"Good-morning, Miss Prue," called a boyish voice.
"Good-morning," snapped the woman, and jerked the reins again.
Miss Prue awoke then to the sudden realization that if the other's speed
had accelerated, so, too, had her own.
"Ann, Ann, whoa!" she commanded. Then she turned angry eyes on the young
man. "Go by--go by! Why don't you go by?" she called sharply.
In obedience, young Joyce touched the whip to his gray mare: but he did
not go by. With a curious little shake, as if casting off years of dull
propriety, Jupiter Ann thrust forward his nose and got down to business.
Miss Prue grew white, then red. Her hands shook on the reins.
"Ann, Ann, whoa! You mustn't--you can't!
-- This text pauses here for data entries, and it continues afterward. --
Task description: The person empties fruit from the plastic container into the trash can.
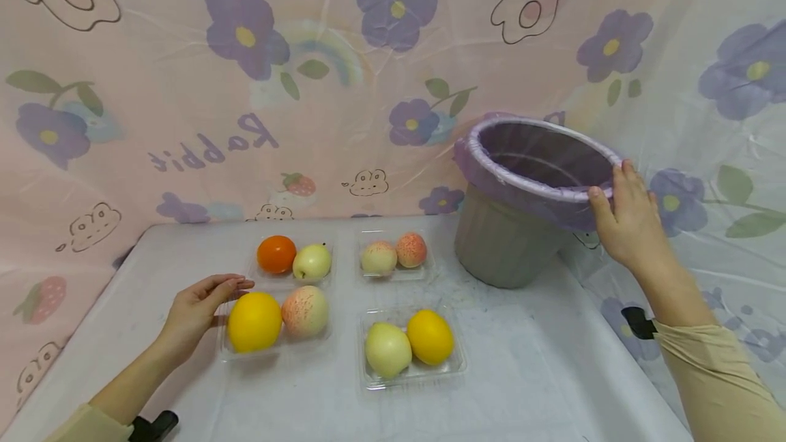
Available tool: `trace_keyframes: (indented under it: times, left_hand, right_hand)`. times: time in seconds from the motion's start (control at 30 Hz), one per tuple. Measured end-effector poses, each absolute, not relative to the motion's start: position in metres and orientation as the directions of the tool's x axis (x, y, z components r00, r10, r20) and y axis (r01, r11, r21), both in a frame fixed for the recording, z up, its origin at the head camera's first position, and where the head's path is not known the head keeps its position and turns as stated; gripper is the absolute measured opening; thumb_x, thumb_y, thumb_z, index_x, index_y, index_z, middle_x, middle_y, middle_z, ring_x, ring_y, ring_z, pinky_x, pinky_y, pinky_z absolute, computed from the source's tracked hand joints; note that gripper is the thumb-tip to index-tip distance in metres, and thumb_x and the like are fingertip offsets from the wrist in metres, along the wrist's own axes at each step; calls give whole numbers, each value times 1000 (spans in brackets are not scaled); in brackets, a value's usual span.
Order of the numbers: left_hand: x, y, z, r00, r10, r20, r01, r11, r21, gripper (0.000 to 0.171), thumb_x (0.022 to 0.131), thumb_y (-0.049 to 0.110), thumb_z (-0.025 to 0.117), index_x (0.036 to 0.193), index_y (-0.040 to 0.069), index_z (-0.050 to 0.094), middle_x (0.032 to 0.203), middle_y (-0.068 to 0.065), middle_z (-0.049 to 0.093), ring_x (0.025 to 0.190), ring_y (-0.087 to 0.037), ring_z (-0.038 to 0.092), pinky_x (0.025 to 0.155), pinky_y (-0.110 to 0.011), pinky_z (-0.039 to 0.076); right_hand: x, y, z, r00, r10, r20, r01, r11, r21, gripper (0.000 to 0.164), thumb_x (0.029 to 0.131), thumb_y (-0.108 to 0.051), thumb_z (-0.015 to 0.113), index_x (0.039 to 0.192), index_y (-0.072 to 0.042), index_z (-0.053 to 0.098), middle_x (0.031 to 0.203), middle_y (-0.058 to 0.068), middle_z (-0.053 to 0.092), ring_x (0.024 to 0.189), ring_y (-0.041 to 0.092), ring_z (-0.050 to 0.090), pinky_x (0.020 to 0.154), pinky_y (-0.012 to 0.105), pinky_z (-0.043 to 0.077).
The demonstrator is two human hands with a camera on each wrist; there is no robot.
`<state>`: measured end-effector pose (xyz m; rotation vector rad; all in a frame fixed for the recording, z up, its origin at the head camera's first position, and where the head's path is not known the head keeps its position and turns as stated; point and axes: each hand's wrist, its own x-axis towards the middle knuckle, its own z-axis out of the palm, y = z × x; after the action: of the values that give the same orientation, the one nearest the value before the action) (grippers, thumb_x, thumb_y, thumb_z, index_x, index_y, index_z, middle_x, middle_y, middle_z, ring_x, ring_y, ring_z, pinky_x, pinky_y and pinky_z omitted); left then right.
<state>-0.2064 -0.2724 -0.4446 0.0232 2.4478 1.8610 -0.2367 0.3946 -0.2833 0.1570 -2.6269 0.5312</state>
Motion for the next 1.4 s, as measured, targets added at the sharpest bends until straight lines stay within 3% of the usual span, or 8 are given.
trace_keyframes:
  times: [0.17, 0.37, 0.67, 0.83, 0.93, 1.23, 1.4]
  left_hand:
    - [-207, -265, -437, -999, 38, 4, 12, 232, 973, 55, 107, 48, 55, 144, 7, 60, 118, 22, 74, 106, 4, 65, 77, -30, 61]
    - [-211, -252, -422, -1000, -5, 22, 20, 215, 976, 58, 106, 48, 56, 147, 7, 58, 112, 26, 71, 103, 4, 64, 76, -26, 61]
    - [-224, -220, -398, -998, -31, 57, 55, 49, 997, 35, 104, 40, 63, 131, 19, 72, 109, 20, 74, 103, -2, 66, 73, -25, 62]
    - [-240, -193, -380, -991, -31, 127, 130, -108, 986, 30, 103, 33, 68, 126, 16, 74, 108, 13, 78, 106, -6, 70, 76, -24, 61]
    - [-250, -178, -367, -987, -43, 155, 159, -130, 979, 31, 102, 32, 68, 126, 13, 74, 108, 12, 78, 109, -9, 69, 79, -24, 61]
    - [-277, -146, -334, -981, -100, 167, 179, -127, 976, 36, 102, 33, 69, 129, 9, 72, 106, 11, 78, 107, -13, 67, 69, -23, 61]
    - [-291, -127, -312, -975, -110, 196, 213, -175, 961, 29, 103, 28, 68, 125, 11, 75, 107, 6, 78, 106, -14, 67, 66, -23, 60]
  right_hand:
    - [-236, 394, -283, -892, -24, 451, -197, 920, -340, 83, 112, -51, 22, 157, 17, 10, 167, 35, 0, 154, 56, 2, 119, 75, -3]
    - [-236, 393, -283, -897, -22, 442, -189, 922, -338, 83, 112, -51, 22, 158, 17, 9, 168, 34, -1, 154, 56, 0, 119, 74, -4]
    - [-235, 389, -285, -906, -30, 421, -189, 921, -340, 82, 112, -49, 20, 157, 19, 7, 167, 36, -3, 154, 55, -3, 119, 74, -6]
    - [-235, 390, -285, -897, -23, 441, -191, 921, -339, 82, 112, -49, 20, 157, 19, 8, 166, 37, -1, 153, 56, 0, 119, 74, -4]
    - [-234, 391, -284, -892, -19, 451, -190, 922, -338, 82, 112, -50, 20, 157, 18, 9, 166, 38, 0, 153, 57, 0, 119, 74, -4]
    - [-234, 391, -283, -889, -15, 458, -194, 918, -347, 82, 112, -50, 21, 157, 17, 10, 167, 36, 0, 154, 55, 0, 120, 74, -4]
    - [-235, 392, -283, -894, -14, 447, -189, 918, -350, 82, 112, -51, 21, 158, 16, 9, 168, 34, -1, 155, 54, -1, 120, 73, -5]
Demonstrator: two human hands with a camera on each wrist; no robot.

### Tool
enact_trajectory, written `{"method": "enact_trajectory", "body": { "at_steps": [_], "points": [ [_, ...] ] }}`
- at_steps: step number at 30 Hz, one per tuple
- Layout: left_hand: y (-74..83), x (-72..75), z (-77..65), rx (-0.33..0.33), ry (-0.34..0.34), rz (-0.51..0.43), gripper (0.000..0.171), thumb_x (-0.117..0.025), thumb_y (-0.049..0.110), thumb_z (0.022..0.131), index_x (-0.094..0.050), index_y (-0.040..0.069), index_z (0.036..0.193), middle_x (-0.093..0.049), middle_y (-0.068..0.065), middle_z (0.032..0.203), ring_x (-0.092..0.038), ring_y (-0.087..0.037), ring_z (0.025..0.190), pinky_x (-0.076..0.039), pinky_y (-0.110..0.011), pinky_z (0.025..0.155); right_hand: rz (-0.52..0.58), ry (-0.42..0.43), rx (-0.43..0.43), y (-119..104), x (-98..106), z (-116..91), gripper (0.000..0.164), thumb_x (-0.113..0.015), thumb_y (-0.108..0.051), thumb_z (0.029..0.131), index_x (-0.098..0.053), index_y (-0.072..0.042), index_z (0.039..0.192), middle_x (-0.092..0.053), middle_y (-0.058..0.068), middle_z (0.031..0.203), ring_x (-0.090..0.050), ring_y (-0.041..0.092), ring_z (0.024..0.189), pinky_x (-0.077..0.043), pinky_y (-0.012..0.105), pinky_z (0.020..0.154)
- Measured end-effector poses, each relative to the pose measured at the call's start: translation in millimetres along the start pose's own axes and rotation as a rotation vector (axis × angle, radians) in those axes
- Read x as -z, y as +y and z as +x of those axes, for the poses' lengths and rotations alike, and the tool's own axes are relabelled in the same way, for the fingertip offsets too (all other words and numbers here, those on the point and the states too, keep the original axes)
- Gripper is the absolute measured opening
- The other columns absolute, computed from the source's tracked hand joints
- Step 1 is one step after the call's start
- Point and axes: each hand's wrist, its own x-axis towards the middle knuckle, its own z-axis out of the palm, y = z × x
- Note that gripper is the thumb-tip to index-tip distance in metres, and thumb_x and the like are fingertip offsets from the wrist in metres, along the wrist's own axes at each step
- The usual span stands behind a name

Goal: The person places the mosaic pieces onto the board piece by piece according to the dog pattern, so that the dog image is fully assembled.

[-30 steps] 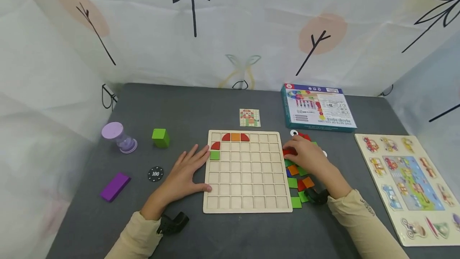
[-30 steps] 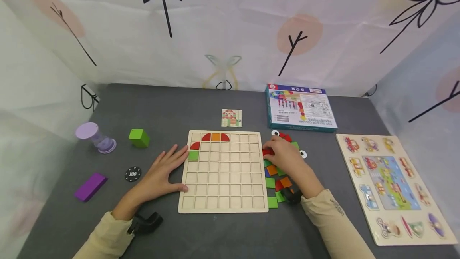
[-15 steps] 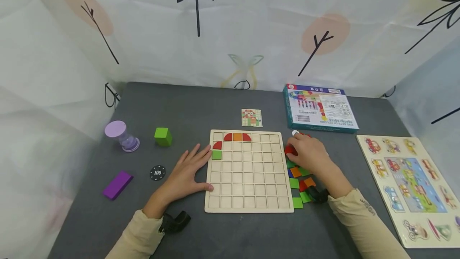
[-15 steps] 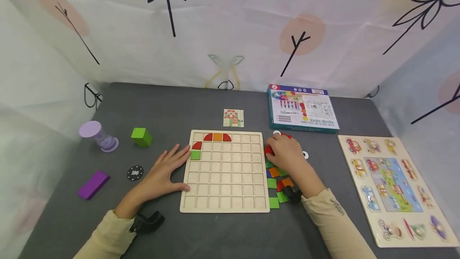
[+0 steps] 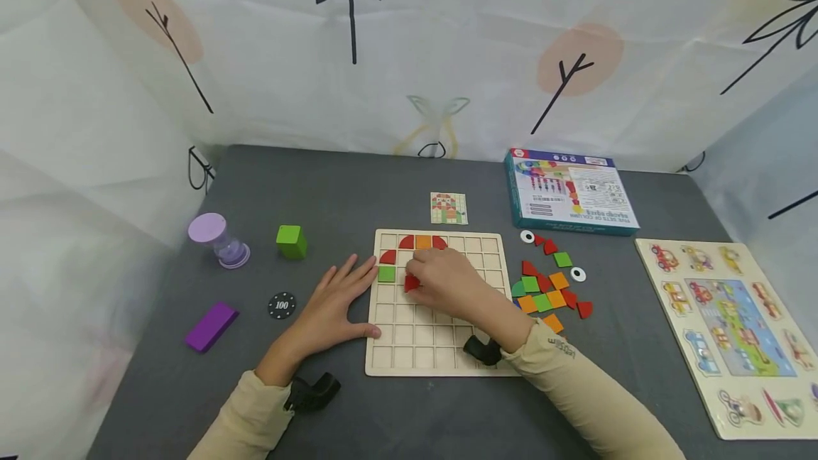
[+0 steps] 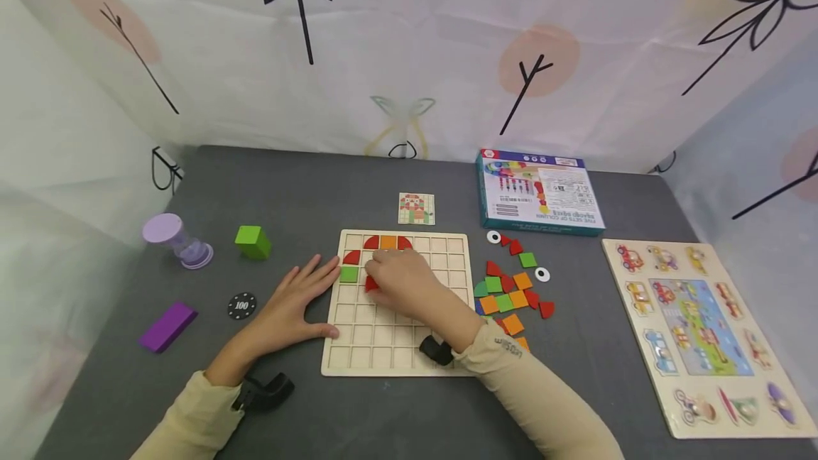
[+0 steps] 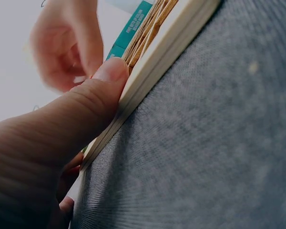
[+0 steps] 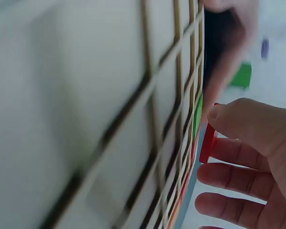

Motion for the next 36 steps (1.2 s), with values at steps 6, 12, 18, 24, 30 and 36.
{"method": "enact_trajectory", "body": {
  "at_steps": [6, 12, 18, 24, 30, 36],
  "points": [
    [0.6, 0.7, 0.4, 0.002, -0.001, -0.011, 0.099, -0.071, 0.055, 0.063, -0.026, 0.014, 0.141, -0.019, 0.001, 0.148, -0.008, -0.025, 0.136, -0.003, -0.05, 0.106, -0.094, -0.079, 0.038, -26, -5, 21, 0.02, -0.063, -0.035, 0.079, -0.064, -0.019, 0.09, -0.057, -0.005, 0.087, -0.056, 0.013, 0.078, -0.045, 0.031, 0.065],
    [2.0, 2.1, 1.0, -0.01, 0.007, -0.011, 0.099, -0.071, 0.054, 0.063, -0.027, 0.013, 0.141, -0.02, 0.001, 0.147, -0.009, -0.026, 0.136, -0.003, -0.05, 0.106, -0.144, -0.121, 0.038, -34, -6, 26, 0.026, -0.062, -0.038, 0.08, -0.063, -0.019, 0.099, -0.059, -0.004, 0.093, -0.057, 0.013, 0.083, -0.045, 0.031, 0.065],
    [1.3, 1.2, 0.7, -0.008, 0.009, -0.011, 0.099, -0.071, 0.055, 0.062, -0.025, 0.016, 0.141, -0.02, 0.002, 0.147, -0.009, -0.025, 0.136, -0.003, -0.05, 0.106, -0.135, -0.097, 0.038, -34, -7, 28, 0.023, -0.065, -0.036, 0.078, -0.062, -0.021, 0.096, -0.059, -0.004, 0.092, -0.057, 0.014, 0.08, -0.046, 0.032, 0.066],
    [-0.2, 0.8, -0.3, 0.0, 0.007, -0.008, 0.099, -0.07, 0.057, 0.062, -0.025, 0.02, 0.141, -0.019, 0.003, 0.148, -0.008, -0.024, 0.136, -0.003, -0.05, 0.106, -0.128, -0.106, 0.032, -37, -8, 32, 0.03, -0.064, -0.037, 0.08, -0.062, -0.021, 0.105, -0.06, -0.003, 0.094, -0.058, 0.014, 0.084, -0.047, 0.032, 0.068],
    [-1.3, 0.3, -0.8, -0.005, 0.008, -0.011, 0.098, -0.069, 0.058, 0.062, -0.026, 0.02, 0.141, -0.019, 0.003, 0.148, -0.008, -0.025, 0.137, -0.003, -0.05, 0.106, -0.102, -0.112, 0.033, -38, -8, 34, 0.029, -0.065, -0.033, 0.079, -0.062, -0.022, 0.106, -0.059, -0.003, 0.096, -0.058, 0.013, 0.085, -0.047, 0.032, 0.069],
    [-0.4, 0.9, -0.4, -0.009, 0.009, -0.017, 0.097, -0.07, 0.057, 0.062, -0.027, 0.019, 0.141, -0.019, 0.002, 0.148, -0.008, -0.025, 0.136, -0.003, -0.05, 0.106, -0.023, -0.077, 0.041, -35, -11, 31, 0.027, -0.068, -0.033, 0.076, -0.063, -0.024, 0.101, -0.059, -0.006, 0.094, -0.057, 0.009, 0.082, -0.045, 0.03, 0.064]
  ]
}}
Ann, please whoa!" she
supplicated wildly. She might as well have besought the wind not to
blow.
On and on, neck and neck, the horses raced. Miss Prue's bonnet slipped
and hung rakishly above one ear. Her hair loosened and fell in
straggling wisps of gray to her shoulders. Her eyeglasses dropped from
her nose and swayed dizzily on their slender chain. Her gloves split
across the back and showed the white, tense knuckles. Her breath came in
gasps, and only a moaning "whoa--whoa" fell in jerky rhythm from her
white lips. Ashamed, frightened, and dismayed, Miss Prue clung to the
reins and kept her straining eyes on the road ahead.